The muppet's Marlboro complot, 9 July 2003
Author: manuel-pestalozzi from Zurich, Switzerland

This beautifully directed and photographed movie seems to be full of allusions. It demands attention and may be boring for people who just want plain action or a quick succession of blood curdling horror scenes. Some knowledge of art and film history is helpful here.

The cast is marvelous. You meet Shelley Winters as the concierge and Melvyn Douglas as the proprietor of an old apartment house in the midst of a moldy 19th century Parisian district. The two great veteran actors are used for what they are – icons. Every movie buff who likes The French Connection II will experience a pleasant feeling of "deja vu". The same actor who serves Gene Hackman's Popeye Doyle a whisky in a Marseilles bar and becomes his only buddy in France is now the waiter who brings the tenant a cup of cocoa in a Paris bar. He even wears the same wardrobe! The same can be said of French actor Bernard Fresson, Popeye's police contact in Marseilles. He plays the nasty, vulgar acquaintance of the tenant who wants to teach him how a tenant should behave. Polanski plays the kafkaesque main character himself. His performance impressed me very much, he is not only one of the most interesting directors I know but an immensely talented actor too.

The way people look in this movie reminded me very much of the Muppet show (incidentally the TV series was started the same year The Tenant was released). The characters are deliberately overdrawn and feel like caricatures (nobody more so than the sexy Isabelle Adjani character – not exactly a Miss Piggy but not too far from it either). The way they were made up and filmed gives them a strong puppet-like appearance. The apartment house is realistic yet it looks more like a doll house than the set of Hitchcock‘s Rear Window. Muppets pop out of their compartments and do things that are banal or mysterious.

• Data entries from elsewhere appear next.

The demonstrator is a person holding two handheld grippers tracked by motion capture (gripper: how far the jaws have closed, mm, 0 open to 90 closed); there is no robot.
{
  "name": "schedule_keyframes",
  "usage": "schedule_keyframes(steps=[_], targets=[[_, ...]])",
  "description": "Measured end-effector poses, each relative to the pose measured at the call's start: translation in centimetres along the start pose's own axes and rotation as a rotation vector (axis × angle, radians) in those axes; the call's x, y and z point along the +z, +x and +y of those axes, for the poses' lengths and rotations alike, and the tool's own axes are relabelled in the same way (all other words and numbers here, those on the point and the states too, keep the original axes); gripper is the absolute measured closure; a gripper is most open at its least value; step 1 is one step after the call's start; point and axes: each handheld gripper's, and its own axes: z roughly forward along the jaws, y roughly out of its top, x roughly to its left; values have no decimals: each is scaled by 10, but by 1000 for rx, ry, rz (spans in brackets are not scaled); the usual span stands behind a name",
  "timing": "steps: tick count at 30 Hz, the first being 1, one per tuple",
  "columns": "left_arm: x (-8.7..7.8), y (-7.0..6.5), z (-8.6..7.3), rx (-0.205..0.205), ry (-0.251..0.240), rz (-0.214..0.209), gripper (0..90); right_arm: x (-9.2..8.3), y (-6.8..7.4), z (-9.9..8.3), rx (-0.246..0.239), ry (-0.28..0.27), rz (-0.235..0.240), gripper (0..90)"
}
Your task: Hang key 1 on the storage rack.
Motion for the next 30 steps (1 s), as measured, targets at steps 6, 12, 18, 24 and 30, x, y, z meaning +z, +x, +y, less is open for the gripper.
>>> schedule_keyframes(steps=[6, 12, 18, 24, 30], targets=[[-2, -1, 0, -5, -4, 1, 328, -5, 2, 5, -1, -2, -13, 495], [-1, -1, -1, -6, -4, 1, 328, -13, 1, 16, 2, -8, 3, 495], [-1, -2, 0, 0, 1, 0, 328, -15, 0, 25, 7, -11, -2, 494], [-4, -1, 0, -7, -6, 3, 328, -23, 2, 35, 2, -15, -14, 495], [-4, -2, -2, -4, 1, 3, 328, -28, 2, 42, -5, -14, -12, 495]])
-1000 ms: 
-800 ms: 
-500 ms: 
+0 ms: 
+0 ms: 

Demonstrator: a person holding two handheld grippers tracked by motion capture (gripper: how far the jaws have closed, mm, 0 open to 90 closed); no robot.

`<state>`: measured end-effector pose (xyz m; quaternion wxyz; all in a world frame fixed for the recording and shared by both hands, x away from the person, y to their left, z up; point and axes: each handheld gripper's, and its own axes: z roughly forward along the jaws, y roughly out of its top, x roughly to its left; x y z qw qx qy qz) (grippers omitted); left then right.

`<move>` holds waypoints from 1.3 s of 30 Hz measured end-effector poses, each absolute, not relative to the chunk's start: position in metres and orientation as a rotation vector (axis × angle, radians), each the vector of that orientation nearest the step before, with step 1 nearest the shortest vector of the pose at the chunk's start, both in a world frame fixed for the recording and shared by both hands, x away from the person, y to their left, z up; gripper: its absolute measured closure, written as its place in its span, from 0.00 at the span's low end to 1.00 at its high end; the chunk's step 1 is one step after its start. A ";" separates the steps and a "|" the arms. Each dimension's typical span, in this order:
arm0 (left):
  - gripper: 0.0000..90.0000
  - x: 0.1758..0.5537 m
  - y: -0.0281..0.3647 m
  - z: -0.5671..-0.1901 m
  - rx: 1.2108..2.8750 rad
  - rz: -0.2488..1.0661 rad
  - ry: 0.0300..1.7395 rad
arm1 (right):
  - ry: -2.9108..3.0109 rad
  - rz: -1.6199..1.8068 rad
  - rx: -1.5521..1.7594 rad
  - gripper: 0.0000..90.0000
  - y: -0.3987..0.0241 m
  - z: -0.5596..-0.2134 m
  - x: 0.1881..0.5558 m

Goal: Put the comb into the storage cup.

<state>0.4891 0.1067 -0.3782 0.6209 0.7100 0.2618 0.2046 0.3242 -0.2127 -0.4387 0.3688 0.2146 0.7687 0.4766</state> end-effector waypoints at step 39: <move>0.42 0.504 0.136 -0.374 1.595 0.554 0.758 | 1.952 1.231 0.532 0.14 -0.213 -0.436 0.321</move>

The Tenant deals mainly with the main character's paranoia. The apartment house offers a look into the tenant's troubled mind. The movie comments on the effects of bigotry and indifference but also on the perception of an individual who may give wrong meanings to certain events. The situation allows the introduction of signs and objects with symbolic values. The director made full use of the possibilities the movie offered here. I could not say I understood the meaning of it all (e.g. the tenant slaps a kid in the face in a park for no apparent reason), but I am sure it does not really matter. The tenant thinks there is a complot against him and he sees all events in this light. Even the fact that the barkeeper has run out of his beloved Gauloises bleues and presses Marlboros on him instead he sees as part of a devilish plan!

Despite the finely tuned dark colors and the dark thoughts of the main character they reflect, The Tenant is surprisingly light. Some may call it sophisticated camp. This lightness which is achieved with a peculiar sense of humor seems to be a trademark of Polanski's movies. He persues his tactics to look for the absurd in the midst of horrors. The ending is very grotesque. Ashamedly I have to admit it: It made me laugh.

Somehow The Tenant borrows from Polanski's earlier film Repulsion. But it has more flourish. The choice and the use of real locations is very good. Some ideas of this movie were integrated in Polanski's later film Frantic, including Polanski's apparent love for Paris garbage men and their equipment. Whoever likes The Tenant should look for movies of Finnish director Aki Kaurismäki. They are in the same vein.